In a way, Yuhas is paying it forward. She credits City of Hope for saving her life after she was diagnosed with lymphoma in September 2018. She said she had a CT scan that confirmed it, after she started getting bad headaches following the removal of her ovaries.

The news came just two years after the end of her 25-year marriage.

Yuhas said her doctor at another hospital initially said she was “too far gone” to recover.

“I must have been walking around with it for a while,” she said. “By the time they got me, I had a collapsed lung, and it was in my liver and kidneys. I was totally covered in lymphoma, my whole torso.”

But after the doctor called the City of Hope, Yuhas went via ambulance to the Duarte location. What followed was six rounds of chemotherapy over the next four months. The last round was on Jan. 18, 2019.

Newport Beach resident Tiffany Yuhas is a receptionist at the City of Hope Newport Beach.
(Don Leach / Staff Photographer)

Over the next year, she recovered at home, too weak to do much but take a part-time job at a toy store on Balboa Island. Her parents and sons Tanner and Blake all live in Orange County, so at least she had family support.

Then she received a phone call from a longtime friend, who happened to be a human resources director for City of Hope. A new location was opening in Newport Beach, and they had a need for a receptionist.

Yuhas, a longtime school nurse in the Saddleback Valley Unified School District, jumped at the opportunity.

“I’m a talker,” she said. “I start conversations. I work with a lot of 20-somethings, which isn’t bad … I could be their mother. It’s good for me, because it keeps me on my toes, but I have to know who everybody is and what they’re talking about. It’s a good balance, I think.”

“Grateful” is a word that Yuhas used multiple times to describe her feelings of working for the City of Hope. That feeling is mutual among other employees.

“It’s just a blessing to have someone like herself employed by us,” said City of Hope Newport Beach physician-in-chief Dr. Edward Kim. “I feel honored that we’re able to have her as an employee.

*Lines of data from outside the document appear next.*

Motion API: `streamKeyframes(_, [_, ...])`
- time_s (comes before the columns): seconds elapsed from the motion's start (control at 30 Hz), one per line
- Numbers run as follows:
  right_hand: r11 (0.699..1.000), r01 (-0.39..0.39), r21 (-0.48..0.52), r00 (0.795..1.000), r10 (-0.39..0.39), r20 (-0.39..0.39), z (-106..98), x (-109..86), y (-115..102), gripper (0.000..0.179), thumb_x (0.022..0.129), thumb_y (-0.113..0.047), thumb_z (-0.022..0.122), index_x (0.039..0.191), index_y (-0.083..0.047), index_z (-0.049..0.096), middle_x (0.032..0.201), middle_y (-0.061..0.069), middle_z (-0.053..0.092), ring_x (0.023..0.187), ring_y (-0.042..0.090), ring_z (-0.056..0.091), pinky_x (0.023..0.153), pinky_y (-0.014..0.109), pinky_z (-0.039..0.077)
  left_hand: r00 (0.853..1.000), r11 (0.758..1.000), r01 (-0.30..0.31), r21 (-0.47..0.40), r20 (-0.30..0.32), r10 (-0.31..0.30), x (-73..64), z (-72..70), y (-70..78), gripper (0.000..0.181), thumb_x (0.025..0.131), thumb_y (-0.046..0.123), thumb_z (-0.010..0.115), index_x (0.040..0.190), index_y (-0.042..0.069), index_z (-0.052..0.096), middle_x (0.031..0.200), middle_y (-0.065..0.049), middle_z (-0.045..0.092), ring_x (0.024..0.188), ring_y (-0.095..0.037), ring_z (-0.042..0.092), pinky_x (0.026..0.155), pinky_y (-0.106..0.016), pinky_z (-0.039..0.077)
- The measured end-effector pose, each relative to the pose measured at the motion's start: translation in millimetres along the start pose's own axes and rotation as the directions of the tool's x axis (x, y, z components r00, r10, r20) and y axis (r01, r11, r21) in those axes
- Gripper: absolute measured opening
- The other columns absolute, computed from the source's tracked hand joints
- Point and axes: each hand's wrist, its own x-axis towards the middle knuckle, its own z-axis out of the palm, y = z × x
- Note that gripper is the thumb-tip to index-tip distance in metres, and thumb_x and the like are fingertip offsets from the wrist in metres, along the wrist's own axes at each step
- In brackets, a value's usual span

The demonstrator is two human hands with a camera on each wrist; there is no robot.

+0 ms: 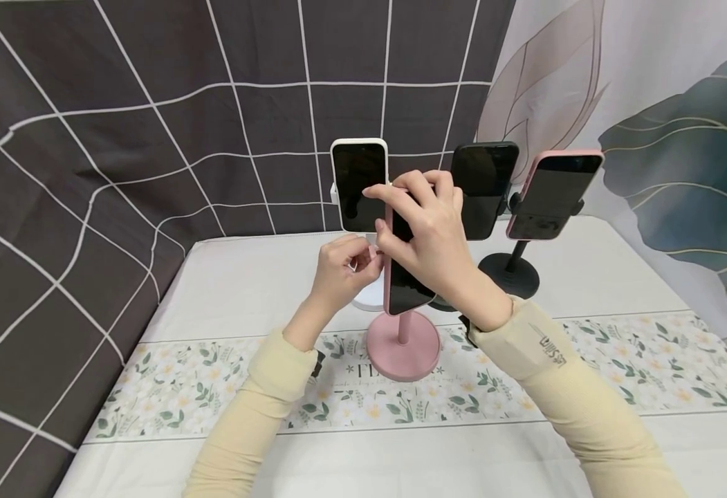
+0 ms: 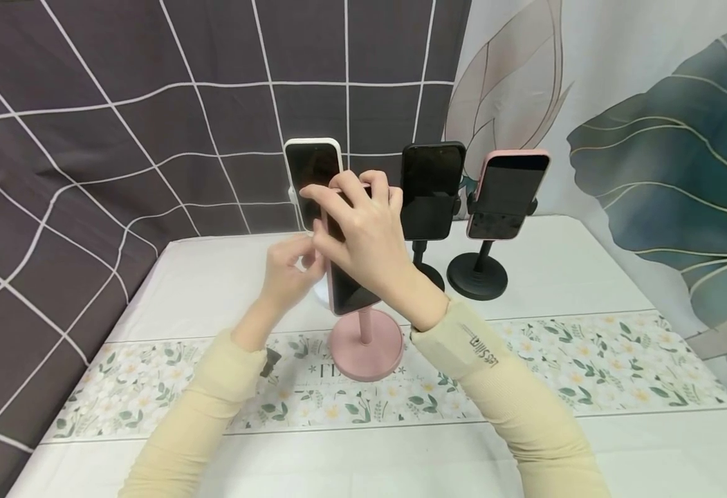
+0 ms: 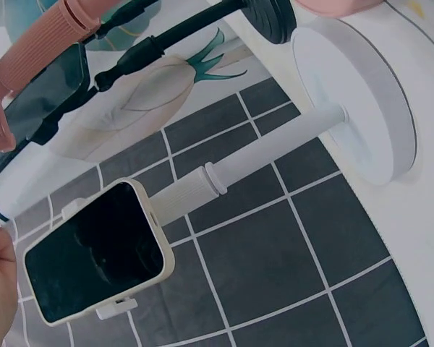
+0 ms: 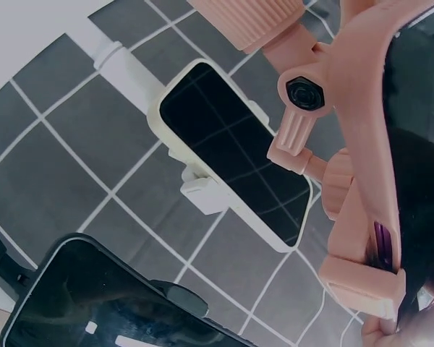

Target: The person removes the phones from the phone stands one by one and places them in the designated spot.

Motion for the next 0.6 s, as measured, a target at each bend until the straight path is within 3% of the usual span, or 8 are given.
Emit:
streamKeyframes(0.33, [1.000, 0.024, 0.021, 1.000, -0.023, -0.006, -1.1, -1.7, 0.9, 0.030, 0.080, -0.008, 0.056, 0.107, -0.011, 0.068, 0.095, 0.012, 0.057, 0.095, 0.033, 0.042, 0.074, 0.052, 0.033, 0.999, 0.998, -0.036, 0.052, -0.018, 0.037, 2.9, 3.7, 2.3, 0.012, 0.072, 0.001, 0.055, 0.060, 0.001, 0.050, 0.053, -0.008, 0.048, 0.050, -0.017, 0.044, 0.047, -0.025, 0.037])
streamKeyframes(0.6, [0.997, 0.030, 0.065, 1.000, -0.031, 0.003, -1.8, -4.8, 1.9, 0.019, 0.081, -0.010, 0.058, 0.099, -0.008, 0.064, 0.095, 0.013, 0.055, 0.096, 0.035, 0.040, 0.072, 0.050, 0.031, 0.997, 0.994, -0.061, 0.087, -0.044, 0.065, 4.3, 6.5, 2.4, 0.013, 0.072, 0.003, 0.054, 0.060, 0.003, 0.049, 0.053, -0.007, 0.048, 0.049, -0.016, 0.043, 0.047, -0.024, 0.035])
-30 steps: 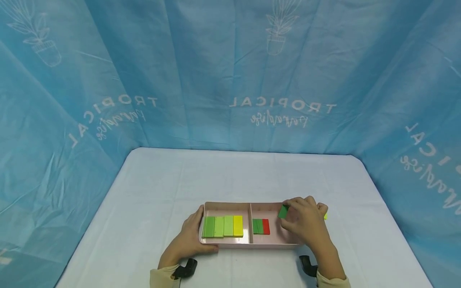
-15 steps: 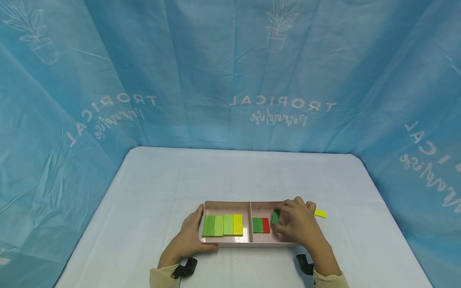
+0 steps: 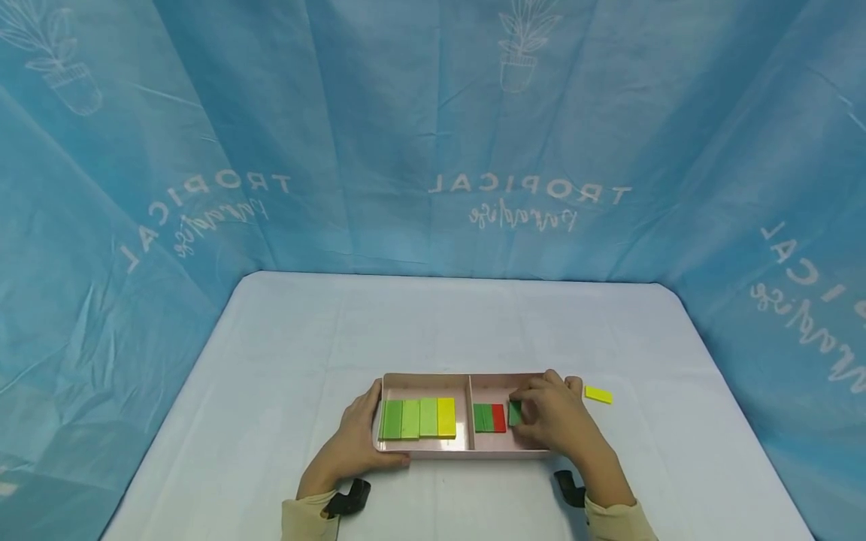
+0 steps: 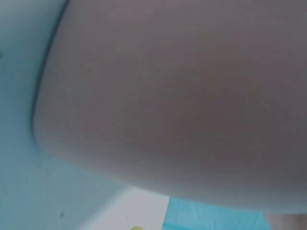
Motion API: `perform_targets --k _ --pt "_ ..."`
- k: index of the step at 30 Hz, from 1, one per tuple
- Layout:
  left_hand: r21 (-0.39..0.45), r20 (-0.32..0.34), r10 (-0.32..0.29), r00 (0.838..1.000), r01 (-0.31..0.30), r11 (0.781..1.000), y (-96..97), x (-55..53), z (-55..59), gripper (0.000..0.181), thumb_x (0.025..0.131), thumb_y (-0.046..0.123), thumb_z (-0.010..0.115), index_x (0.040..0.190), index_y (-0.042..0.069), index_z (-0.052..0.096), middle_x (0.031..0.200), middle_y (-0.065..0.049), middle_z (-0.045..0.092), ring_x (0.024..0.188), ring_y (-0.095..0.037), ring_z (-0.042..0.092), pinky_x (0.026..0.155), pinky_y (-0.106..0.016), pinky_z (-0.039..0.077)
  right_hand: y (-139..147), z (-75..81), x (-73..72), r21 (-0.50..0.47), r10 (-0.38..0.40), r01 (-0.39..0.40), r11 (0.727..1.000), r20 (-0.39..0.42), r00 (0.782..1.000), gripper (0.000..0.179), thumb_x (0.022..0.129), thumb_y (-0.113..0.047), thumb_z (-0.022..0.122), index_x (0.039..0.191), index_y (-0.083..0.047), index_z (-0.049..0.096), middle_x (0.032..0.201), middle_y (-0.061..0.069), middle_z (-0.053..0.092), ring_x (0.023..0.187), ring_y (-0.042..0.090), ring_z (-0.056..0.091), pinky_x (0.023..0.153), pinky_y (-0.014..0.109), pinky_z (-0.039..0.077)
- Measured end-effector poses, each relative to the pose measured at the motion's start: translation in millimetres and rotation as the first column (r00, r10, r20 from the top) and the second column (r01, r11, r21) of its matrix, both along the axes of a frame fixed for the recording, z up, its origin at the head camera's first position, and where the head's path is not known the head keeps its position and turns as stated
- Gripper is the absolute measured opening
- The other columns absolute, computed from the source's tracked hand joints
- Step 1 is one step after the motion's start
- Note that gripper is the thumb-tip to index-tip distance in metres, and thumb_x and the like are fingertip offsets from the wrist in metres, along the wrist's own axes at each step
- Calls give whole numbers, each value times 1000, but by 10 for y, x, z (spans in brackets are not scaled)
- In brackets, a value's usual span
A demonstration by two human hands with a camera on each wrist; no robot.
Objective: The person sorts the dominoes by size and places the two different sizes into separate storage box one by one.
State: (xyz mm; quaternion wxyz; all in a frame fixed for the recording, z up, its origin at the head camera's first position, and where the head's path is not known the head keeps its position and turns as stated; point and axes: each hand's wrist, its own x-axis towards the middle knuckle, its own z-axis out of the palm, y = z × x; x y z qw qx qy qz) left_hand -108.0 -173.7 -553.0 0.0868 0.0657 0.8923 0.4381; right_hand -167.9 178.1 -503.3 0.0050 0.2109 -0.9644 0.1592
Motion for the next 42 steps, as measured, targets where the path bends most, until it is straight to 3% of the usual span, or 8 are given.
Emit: perform_targets --k 8,15,33,42 --pt "-17 -6 -3 1000 3 1000 5 -3 2 145 58 53 94 160 -1 7 163 -21 26 150 -41 21 120 -63 17 -28 -1 -30 13 13 -14 1000 36 999 42 60 -28 96 99 -25 81 100 -14 72 92 11 47 92 54 25" --pt "-12 9 12 1000 -12 1000 7 7 0 145 58 53 94 161 0 6 163 -19 26 150 -40 21 120 -62 19 -51 -36 -33 40 -16 14 999 66 998 43 58 -30 97 98 -28 81 99 -17 72 91 10 45 88 49 25" --pt "-23 11 17 1000 -16 1000 18 15 4 146 57 54 94 161 1 7 163 -20 26 150 -43 21 119 -64 19 -49 -66 -20 74 -6 5 997 10 1000 40 58 -29 97 95 -28 81 99 -15 73 92 10 45 86 48 27" --pt "-27 10 12 1000 -12 1000 9 8 -17 146 58 55 94 161 1 6 163 -20 25 150 -43 20 119 -64 19 -67 -50 -17 87 -20 17 996 33 999 45 58 -31 98 99 -29 80 101 -14 74 96 12 47 88 49 27"
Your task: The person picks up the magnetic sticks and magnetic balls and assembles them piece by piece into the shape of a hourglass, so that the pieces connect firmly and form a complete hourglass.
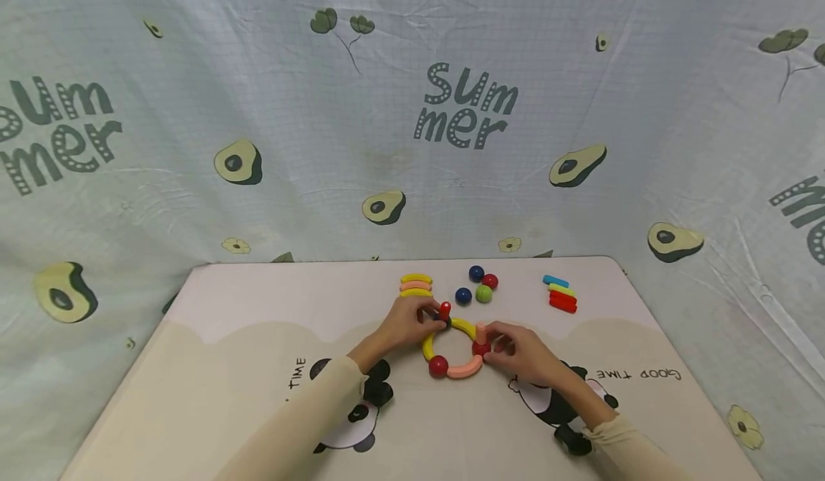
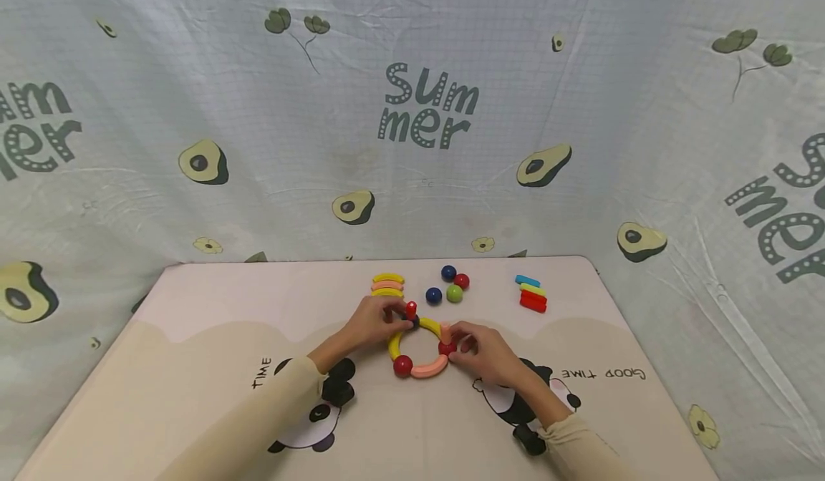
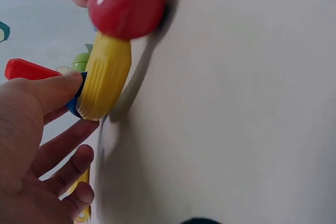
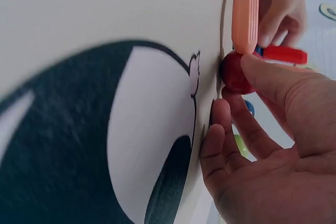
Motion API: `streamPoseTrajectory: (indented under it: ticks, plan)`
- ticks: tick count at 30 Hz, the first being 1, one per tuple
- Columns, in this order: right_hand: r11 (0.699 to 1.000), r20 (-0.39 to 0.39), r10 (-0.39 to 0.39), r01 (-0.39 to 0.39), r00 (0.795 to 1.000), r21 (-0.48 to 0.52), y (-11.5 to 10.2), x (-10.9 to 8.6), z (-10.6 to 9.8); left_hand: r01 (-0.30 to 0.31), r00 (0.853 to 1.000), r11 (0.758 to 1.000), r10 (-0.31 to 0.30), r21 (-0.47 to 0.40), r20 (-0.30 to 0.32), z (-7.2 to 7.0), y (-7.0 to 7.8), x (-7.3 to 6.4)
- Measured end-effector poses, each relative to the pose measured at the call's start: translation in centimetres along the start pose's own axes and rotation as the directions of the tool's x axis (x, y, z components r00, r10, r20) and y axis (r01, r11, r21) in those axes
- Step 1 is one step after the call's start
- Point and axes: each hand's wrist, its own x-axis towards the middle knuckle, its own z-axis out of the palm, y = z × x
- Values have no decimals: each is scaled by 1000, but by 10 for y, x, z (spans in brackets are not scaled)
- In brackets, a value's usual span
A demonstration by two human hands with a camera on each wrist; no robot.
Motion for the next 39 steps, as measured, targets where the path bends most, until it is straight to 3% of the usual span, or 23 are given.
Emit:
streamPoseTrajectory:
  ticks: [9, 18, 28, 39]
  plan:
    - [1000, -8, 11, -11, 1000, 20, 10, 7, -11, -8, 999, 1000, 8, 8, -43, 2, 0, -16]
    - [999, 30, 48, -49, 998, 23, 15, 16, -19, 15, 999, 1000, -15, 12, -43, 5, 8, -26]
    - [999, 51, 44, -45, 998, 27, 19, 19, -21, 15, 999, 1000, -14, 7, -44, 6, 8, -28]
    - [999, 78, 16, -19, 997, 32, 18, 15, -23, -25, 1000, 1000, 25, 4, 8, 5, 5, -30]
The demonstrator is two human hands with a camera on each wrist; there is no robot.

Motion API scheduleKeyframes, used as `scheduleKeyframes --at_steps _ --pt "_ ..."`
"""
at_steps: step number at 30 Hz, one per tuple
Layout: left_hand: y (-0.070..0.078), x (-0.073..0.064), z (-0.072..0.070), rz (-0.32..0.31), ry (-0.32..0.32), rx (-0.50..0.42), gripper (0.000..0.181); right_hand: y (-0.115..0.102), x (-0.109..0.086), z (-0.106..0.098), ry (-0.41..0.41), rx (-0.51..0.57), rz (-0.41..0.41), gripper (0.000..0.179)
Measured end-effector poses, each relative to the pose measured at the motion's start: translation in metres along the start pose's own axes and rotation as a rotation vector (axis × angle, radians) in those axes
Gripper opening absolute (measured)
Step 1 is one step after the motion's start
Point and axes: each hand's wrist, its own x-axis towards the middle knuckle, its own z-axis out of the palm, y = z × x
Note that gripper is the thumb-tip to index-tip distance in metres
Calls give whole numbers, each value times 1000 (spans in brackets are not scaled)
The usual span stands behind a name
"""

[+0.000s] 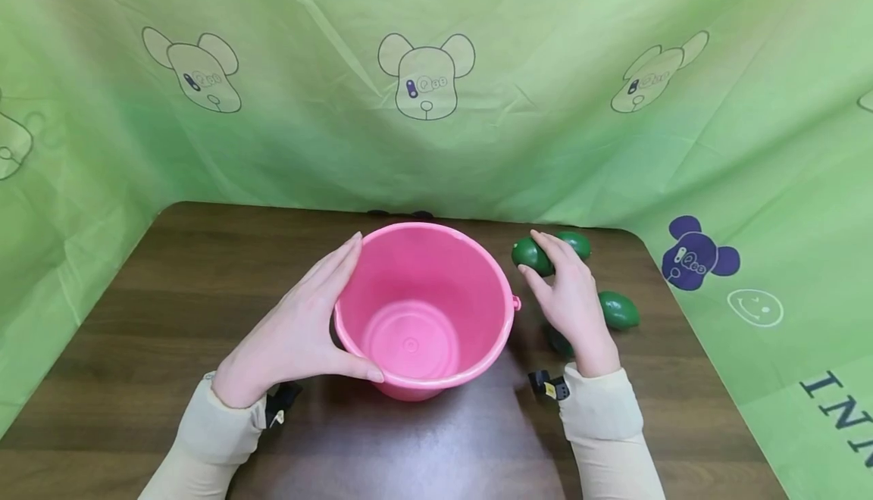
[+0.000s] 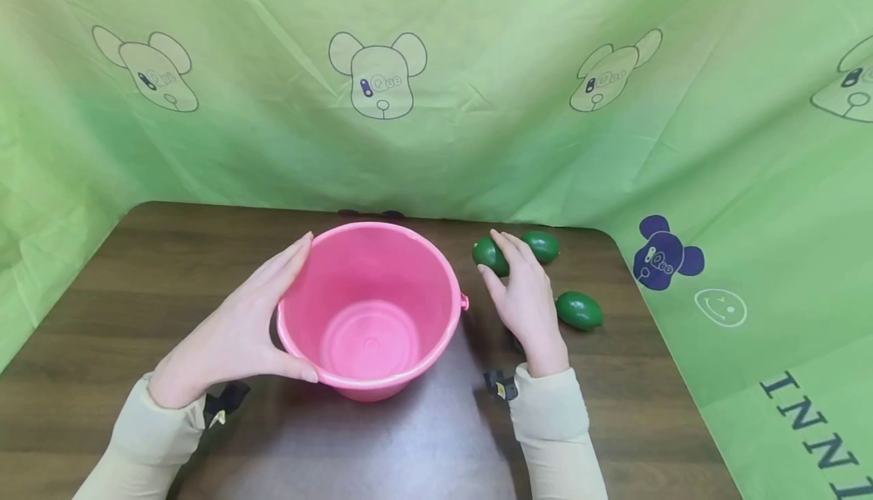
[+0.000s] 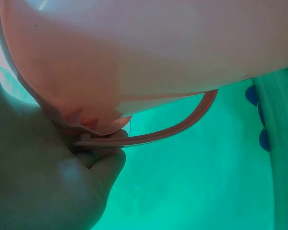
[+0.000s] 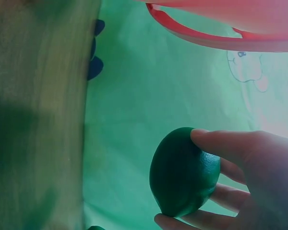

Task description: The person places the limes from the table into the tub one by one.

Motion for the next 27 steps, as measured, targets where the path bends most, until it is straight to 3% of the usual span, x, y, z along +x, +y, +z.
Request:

She gets to energize folks because of her personal story, and what it means to her. Many of us have stories when we go into health care or other businesses, but hers is particularly personal.

“I look at it like, ‘Wow, we get to have someone with her type of energy, her type of passion and her type of commitment.’ Each and every person who comes through that door is going to have exposure to that.”

Yuhas has definitely enjoyed the 18 months so far she has spent working for City of Hope, which is building a 190,000-square foot cancer center in Irvine.

“I love where I work, the culture, the way everybody is a team,” she said.

When she isn’t working, Yuhas enjoys activities like reading, going to concerts and being at the beach.

Indeed, she now has a lot to be grateful for. She said she is now cancer free, though she still goes back every two months for checkups.

“For a long time I was just so weak that I couldn’t do anything,” she said, before flashing a big smile. “But boy, have I bounced back.”